== ASSIGNMENT ==
The word "robot" marks the lines to keep; find each one in the data and copy it.

== GIVEN RECORDS ==
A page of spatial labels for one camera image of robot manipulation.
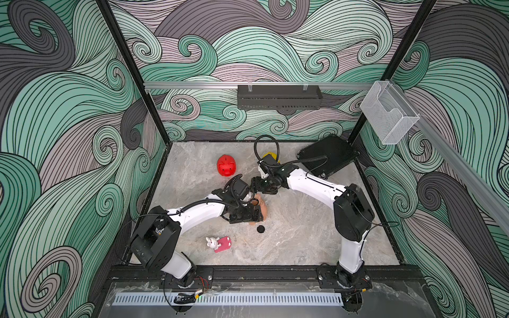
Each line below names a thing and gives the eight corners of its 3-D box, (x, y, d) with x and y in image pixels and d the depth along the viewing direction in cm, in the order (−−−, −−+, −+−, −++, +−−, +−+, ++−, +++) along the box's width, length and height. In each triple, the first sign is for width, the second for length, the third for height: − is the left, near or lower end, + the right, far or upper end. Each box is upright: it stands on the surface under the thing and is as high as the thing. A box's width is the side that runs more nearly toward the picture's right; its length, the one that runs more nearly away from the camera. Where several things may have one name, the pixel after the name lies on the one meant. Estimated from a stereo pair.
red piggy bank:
---
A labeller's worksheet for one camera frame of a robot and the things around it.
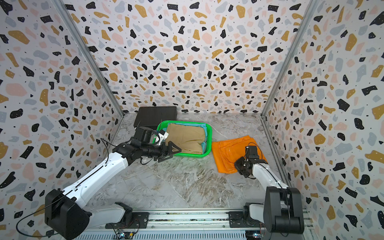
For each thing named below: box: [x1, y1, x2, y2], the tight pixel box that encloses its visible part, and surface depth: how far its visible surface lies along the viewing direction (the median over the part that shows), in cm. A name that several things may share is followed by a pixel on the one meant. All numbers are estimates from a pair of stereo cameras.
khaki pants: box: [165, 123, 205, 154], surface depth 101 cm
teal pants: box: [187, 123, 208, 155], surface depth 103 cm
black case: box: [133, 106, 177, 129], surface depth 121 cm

== EXERCISE ANSWER ==
A page of spatial labels for one camera image of robot manipulation.
A labeller's worksheet for one camera frame of a robot and the things around it.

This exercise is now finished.